La Fédération française de rugby (FFR) a été mise en examen pour homicide involontaire, ce vendredi 24 avril, dans le cadre de l’information judiciaire ouverte après la disparition en mer de Medhi Narjissi en 2024.
Jalil et Valérie Narjissi, les parents du jeune rugbyman, accueillent cette décision “comme une étape”. Mais impossible de parler d’un quelconque soulagement. “La justice fait son travail, mais on ne peut pas se réjouir, indiquent les parents dans un communiqué. On voit que ça avance, mais notre vie s’est arrêtée depuis ce jour-là. Des adultes ont joué avec la vie d’adolescents, et le nôtre n’est pas revenu.”
“Nous sommes anéantis”
Pour eux, chaque étape dans l’affaire “ne fait que remuer la douleur”. “À chaque fois, c’est pire, écrivent-ils. Pour nous, elle sera toujours là. Nous avons attendu toute la journée. Nous pensions que cette décision allait peut-être nous apporter une forme de satisfaction, mais pas du tout. Nous sommes anéantis.”
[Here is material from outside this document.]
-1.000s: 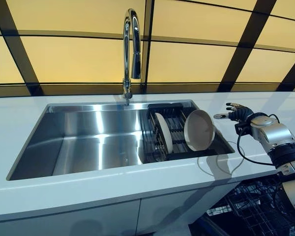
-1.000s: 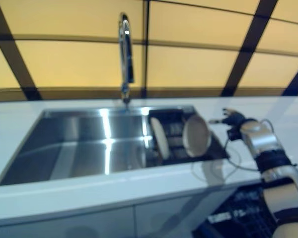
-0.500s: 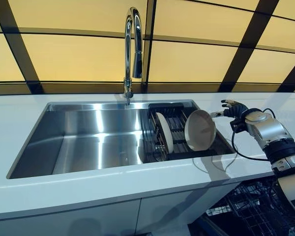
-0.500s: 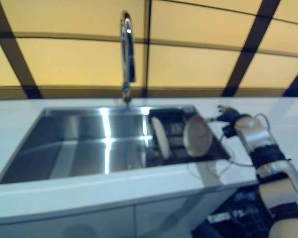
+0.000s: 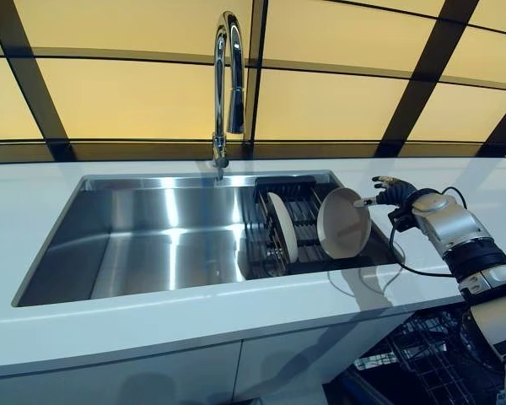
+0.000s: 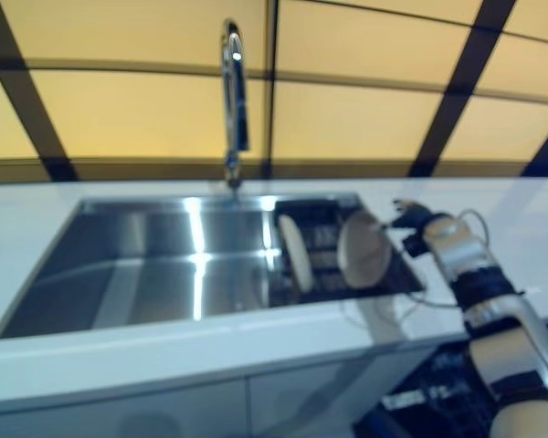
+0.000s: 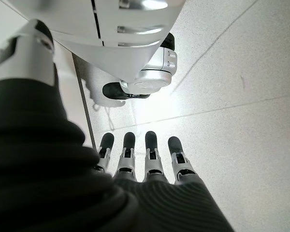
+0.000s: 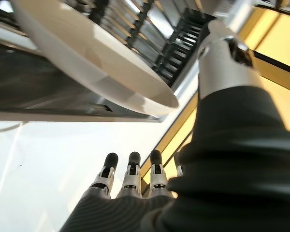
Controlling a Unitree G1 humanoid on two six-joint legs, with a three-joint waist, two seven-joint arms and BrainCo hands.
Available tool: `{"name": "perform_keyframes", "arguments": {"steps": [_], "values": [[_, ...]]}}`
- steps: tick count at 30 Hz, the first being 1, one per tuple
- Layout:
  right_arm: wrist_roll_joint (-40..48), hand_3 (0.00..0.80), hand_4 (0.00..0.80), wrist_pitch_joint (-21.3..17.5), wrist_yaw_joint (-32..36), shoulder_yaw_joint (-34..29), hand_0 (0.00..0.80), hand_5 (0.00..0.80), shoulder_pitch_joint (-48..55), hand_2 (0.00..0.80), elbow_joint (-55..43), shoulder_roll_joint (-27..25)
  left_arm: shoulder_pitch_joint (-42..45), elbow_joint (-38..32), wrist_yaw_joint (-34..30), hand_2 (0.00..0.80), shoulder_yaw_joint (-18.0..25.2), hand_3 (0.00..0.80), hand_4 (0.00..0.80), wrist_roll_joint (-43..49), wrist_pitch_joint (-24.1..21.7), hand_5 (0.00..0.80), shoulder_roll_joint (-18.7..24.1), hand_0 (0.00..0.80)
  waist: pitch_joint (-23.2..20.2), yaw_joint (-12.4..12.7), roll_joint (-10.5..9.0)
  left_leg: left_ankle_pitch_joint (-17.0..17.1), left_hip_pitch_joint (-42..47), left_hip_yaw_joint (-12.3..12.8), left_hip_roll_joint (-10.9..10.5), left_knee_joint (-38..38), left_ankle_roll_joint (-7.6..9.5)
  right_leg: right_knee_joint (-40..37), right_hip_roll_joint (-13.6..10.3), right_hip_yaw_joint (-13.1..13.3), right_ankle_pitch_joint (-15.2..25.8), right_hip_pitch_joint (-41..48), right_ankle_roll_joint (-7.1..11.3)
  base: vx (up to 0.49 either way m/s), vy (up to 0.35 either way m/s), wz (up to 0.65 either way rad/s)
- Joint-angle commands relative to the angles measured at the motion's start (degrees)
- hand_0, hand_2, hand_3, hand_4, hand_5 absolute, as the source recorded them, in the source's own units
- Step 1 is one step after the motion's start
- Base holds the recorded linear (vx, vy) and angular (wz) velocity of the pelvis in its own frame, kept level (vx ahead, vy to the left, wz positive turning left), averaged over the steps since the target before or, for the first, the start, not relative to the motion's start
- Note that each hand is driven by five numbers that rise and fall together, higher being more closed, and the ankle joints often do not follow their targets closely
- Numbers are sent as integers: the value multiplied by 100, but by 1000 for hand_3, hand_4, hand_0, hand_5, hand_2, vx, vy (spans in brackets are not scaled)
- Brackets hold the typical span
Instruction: Take plates into dishwasher
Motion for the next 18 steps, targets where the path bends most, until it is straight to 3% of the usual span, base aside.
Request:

Désormais, Valérie et Jalil attendent surtout que “toute la chaîne de responsabilités soit établie”. “Il y avait neuf adultes encadrants sur cette plage, et ils n’ont rien fait, ni pour empêcher cela, ni pour porter secours à Medhi, poursuivent-ils. Tous les responsables doivent répondre de leurs actes. Les manquements graves de la Fédération française de rugby dans l’organisation et l’encadrement de ce séjour doivent être pleinement établis.”